#### Your objective:
Output only the lines from the one holding "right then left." to the end of the data below, please, copied exactly.

═════ Data extracts ═════

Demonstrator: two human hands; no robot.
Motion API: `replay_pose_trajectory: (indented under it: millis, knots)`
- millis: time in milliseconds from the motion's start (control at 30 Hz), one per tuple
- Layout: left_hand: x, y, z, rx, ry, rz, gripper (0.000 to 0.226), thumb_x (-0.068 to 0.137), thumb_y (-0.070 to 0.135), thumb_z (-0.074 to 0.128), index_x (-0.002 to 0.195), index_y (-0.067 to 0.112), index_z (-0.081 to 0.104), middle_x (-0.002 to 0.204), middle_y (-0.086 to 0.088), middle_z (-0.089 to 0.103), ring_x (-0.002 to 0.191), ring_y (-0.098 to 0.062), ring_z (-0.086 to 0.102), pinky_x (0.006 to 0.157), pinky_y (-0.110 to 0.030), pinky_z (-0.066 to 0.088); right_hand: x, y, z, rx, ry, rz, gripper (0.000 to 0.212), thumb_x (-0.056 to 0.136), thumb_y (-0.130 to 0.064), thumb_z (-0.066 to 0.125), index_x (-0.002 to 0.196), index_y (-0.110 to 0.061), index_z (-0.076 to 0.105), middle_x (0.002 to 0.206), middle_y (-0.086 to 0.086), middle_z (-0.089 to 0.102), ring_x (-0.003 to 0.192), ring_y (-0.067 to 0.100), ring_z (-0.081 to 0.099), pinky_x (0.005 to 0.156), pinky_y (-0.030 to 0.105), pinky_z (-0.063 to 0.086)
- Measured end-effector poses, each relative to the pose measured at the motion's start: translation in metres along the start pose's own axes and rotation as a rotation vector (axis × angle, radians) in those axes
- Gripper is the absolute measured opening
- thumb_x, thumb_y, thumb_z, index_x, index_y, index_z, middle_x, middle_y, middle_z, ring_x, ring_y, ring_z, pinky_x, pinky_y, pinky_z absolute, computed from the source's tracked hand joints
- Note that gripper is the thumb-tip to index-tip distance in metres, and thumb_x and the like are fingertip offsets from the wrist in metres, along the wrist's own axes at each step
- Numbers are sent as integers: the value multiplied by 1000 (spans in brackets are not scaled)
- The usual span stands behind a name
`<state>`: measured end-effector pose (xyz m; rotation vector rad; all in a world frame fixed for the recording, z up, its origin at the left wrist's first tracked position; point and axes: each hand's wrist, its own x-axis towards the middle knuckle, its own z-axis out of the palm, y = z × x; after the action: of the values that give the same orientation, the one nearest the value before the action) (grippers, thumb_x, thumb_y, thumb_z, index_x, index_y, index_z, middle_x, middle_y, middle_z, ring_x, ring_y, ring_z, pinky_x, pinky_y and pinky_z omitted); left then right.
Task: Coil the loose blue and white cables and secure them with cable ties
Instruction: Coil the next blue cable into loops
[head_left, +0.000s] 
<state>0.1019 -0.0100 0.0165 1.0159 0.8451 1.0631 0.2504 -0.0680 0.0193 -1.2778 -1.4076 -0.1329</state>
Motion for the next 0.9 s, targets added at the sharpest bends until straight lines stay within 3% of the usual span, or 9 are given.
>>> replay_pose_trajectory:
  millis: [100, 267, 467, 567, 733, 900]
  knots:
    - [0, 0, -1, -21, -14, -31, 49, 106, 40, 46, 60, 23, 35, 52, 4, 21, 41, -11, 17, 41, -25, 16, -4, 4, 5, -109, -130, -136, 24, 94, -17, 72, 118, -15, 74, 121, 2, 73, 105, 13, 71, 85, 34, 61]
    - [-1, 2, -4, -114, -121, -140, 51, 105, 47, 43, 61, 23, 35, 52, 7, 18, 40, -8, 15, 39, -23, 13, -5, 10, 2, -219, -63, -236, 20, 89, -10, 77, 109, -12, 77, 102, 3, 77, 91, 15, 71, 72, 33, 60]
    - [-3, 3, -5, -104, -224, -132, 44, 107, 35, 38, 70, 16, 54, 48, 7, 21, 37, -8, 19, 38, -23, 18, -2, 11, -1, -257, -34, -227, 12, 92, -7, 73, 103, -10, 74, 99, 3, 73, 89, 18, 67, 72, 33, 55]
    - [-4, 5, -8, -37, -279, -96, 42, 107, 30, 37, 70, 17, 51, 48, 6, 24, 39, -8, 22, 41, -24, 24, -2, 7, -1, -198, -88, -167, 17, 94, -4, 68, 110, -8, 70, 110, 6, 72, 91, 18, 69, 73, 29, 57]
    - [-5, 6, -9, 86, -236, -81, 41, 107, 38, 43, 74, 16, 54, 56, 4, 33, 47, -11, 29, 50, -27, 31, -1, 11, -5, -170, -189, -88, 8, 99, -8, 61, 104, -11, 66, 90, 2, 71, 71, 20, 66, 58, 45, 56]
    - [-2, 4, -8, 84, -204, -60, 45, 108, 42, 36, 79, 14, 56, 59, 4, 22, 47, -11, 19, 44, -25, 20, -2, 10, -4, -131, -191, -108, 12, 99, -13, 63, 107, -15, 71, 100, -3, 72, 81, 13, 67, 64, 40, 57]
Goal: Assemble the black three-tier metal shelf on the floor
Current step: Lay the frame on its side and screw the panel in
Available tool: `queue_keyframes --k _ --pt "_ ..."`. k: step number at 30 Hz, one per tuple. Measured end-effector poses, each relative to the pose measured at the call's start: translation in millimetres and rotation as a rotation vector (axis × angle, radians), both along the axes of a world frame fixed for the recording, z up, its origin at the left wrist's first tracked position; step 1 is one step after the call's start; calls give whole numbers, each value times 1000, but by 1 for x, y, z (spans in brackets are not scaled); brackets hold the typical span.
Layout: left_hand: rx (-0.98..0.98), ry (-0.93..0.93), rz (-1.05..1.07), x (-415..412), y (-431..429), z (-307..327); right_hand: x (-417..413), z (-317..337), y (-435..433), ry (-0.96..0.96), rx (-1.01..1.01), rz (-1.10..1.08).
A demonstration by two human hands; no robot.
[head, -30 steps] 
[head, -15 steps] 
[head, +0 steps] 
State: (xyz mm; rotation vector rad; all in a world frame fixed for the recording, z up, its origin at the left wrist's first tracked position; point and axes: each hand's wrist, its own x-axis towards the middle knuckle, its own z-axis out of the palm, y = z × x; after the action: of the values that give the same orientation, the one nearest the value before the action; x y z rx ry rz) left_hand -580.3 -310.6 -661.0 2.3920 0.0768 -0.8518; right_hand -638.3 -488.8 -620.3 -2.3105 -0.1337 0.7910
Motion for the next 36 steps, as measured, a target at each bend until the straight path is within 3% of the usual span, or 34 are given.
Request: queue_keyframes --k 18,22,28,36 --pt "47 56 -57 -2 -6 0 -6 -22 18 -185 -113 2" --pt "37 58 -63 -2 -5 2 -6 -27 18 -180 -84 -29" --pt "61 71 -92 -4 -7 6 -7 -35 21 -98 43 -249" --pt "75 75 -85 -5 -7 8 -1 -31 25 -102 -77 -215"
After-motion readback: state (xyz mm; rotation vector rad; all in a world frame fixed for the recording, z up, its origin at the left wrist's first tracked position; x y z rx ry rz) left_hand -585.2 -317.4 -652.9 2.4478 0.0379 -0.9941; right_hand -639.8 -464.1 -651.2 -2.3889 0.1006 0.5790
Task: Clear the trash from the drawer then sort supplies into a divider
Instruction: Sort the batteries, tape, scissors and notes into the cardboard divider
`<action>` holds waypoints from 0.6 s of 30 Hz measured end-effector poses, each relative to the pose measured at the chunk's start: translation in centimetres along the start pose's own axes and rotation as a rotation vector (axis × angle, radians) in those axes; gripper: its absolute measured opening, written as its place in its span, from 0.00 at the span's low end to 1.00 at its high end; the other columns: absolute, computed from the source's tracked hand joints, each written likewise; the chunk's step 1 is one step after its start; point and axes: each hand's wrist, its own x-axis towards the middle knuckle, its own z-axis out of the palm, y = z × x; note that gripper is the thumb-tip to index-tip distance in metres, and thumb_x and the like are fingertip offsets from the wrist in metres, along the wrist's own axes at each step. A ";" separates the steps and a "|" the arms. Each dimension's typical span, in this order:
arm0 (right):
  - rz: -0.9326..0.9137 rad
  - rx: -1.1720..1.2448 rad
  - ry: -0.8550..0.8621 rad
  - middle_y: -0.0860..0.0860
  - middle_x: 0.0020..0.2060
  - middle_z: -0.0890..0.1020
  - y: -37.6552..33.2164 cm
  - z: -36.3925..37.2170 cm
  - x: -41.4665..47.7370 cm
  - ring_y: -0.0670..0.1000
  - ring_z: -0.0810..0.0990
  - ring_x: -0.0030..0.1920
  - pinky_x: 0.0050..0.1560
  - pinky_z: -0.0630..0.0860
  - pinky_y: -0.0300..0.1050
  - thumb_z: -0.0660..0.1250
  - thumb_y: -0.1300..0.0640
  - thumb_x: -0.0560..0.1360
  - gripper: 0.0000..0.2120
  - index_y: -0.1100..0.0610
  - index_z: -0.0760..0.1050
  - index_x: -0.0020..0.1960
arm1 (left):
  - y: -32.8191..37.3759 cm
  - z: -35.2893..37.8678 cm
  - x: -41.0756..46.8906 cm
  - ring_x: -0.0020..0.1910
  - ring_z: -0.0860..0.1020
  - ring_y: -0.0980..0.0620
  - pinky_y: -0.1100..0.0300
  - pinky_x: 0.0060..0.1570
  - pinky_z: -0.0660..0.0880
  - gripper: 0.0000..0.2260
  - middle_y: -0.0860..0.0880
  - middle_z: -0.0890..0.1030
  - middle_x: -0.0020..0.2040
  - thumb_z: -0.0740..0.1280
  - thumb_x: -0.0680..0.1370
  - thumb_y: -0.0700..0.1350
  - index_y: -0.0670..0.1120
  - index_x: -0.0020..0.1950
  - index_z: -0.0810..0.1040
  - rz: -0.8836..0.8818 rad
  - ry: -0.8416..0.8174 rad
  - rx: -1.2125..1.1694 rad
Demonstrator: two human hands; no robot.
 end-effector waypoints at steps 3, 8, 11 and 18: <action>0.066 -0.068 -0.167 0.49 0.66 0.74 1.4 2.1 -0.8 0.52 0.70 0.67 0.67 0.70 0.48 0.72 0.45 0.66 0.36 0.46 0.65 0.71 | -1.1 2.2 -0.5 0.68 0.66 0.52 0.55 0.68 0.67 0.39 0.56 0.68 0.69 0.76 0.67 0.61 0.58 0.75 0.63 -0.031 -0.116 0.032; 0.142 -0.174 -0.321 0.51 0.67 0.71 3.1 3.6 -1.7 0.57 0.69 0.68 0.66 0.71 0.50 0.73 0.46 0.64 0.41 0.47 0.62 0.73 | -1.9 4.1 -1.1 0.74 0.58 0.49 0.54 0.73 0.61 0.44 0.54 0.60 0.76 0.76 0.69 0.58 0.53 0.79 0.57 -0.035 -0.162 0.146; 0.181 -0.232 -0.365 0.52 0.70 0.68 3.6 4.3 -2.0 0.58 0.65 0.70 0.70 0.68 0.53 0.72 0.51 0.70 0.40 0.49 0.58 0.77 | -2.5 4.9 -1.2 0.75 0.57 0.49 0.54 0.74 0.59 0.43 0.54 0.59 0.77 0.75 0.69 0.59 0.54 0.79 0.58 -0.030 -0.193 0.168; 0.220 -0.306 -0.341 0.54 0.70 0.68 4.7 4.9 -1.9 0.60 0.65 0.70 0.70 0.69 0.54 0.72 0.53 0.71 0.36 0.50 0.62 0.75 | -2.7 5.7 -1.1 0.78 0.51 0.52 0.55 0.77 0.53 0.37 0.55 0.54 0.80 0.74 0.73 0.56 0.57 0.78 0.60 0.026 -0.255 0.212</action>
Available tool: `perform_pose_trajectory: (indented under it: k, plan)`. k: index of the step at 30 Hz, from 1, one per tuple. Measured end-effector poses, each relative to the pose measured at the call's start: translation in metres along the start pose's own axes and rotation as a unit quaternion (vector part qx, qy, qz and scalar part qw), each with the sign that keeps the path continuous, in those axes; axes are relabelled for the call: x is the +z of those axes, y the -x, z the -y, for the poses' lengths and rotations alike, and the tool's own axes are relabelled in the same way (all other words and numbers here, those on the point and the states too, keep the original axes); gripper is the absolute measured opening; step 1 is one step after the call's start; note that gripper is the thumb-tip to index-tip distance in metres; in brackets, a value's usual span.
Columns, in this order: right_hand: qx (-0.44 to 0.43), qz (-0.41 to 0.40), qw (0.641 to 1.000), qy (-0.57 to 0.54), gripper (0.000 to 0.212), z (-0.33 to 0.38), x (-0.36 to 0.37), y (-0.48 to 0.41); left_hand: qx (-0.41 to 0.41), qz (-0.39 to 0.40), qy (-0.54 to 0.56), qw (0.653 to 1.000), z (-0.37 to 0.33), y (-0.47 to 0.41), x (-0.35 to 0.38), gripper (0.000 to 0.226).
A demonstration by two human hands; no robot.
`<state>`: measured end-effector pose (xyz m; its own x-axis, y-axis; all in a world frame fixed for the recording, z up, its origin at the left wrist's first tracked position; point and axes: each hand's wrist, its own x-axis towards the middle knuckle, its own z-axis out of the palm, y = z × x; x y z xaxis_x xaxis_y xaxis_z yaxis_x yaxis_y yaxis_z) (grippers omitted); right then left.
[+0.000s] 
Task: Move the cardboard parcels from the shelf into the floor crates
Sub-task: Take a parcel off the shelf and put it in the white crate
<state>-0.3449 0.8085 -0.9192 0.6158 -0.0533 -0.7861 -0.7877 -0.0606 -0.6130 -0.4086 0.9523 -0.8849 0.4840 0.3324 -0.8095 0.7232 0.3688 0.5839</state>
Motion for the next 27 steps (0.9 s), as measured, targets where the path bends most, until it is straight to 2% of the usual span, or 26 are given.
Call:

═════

#### Your solution:
`<state>`: measured end-effector pose (xyz m; its own x-axis, y-axis; all in a world frame fixed for the recording, z up, its origin at the left wrist's first tracked position; point and axes: each hand's wrist, its own x-axis towards the middle knuckle, its own z-axis out of the palm, y = z × x; x y z xaxis_x xaxis_y xaxis_z yaxis_x yaxis_y yaxis_z) (grippers omitted); right then left.
[+0.000s] 
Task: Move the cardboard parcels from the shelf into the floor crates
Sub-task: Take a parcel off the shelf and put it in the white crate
<state>-0.3449 0.8085 -0.9192 0.6158 -0.0533 -0.7861 -0.7877 -0.0606 -0.6130 -0.4086 0.9523 -0.8849 0.4840 0.3324 -0.8095 0.7232 0.3688 0.5839</state>
Motion for the next 27 steps (0.9 s), as measured, targets where the path bends most, until it is straight to 2% of the usual span, or 26 are given.
Call:

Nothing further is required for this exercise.